Il est vrai que nous étions une centaine à embarquer dans les petites navettes. Déjà, au loin, je remarquai le ciel devenir verdâtre, déchiré à maints endroits par des fumerolles rouges. J’imaginais nos soldats dans cette fournaise avec en face ces entités monstrueuses dont pourtant, aucun ne nous ne pouvait imaginer l’apparence ni le regard. On les savait présents, on les savait tueurs, mais aucun de nous ne pouvait entrevoir une quelconque apparence qui les rendrait encore plus présents face à nos armes électroniques. L’un près de l’autre, mon second et moi-même, marchons du pas identique, celui du soldat sans âme qui va mourir au champ d’honneur. Mission de sauvetage, mission vers un pas pour la paix, allons savoir ? Quitter cette foutue planète avec ses habitants invisibles, et qui pourtant, invincibles ne le sont pas pour autant ? Parfois, l’un de nos compatriotes croyait en voir un, mais dès qu’il en parlait, la mort subite l’évinçait de nous. La navette est là, nous montons à bord. Le pilote, un jeune homme expérimenté, nous salue avec respect. A ses cotés, une jeune femme qui nous salue à son tour.

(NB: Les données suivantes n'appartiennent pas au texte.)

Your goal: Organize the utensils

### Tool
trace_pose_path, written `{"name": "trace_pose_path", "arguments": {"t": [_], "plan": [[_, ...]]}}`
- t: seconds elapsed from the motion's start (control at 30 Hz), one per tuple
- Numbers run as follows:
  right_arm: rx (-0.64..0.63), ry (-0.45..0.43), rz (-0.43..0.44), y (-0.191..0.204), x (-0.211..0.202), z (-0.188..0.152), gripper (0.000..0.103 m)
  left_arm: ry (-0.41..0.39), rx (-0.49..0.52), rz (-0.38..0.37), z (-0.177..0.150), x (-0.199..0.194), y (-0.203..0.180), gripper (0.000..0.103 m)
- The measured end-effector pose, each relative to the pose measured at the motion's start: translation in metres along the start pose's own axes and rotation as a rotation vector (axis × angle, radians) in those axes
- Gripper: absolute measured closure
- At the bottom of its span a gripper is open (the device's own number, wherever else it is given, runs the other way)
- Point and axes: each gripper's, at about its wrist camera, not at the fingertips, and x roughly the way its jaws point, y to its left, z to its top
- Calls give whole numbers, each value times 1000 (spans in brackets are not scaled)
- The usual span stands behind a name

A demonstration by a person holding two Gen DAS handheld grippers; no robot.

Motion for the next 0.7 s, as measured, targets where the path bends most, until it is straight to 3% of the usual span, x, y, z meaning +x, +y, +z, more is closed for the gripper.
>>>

-      Bienvenu Commandeur, attachez vos ceintures, nous décollons.

Je ne voudrais pas vous décrire ce paysage grotesque que nous livre cette planète. Il est à supposé qu’autrefois existait ici une cité gigantesque. Des routes, des immeubles, des carcasses de véhicules inconnus, aussi des montagnes où ruisselait une eau rouge et boueuse. Un paysage d’une monstruosité cadavérique, comme l’avait bien précisé mon prédécesseur. Il avait bien raison, cette planète regorgeait de métastases identiques à celles d’un corps humain en putréfaction. Par contre, et je ne sais pourquoi, l’air que l’on y respire est bien meilleur que celui respiré sur notre bonne vieille planète bleue. Je dirais qu’il sent bon, un mélange fruité de plantes odorantes, mais aussi de ces parfums industriels. Un mélange doux qui vous fait sombrer dans un bien être et vous rend fragile. Est-ce cela le mystère de cette planète, conjugué avec cette seconde qui rend son peuple en avance sur le mien ? Je n’en sais rien, mais ce que je sais, c’est qu’il me faut sauver mes compatriotes afin d’éviter une troisième défaite sur l’échiquier universel. Nous en sommes à trois à zéro face à cet ennemi, et nous n’avons aucun point ! La défaite est cuisante je crois, et si nous continuons ainsi, la Terre ne sera plus qu’une boule qui tournera autour de son soleil éteint. Je crois que les Dieux l’ont voulu ainsi, pourtant nous étions en avance sur les autres peuples de la galaxie, mais voilà…

-      Commandeur, nous arrivons sur la base, nous pouvons y poser nos navettes.

-      Parfait, que les troupes puissent regrouper les survivants de l’escadron 28.C pour les ramener sur Terre. Combien de navettes nous aurons besoin pour les rapatrier ?

-      Trois suffiront, Commandeur, les Aéronefs les attendent déjà.

-      Bien, allons-y que je puisse m’entretenir avec les membres de l’escadron.

Cette guerre, aucun de nous l’avait voulu, et encore moins le peuple de la Terre. Seulement voilà, nos Dieux sont les Maîtres de nos destins, ils choisissent pour nous même si nous refusons de la suivre. Hélas, être libre c’est mourir, alors nous acceptons leurs choix et celui de la guerre comme une partie d’échec en quatre dimensions. Et là, nous avons perdu l’essentiel à ce jeu, à savoir la seconde supplémentaire qui nous permettrait l’avance nécessaire au prochain coup qui sera le nôtre.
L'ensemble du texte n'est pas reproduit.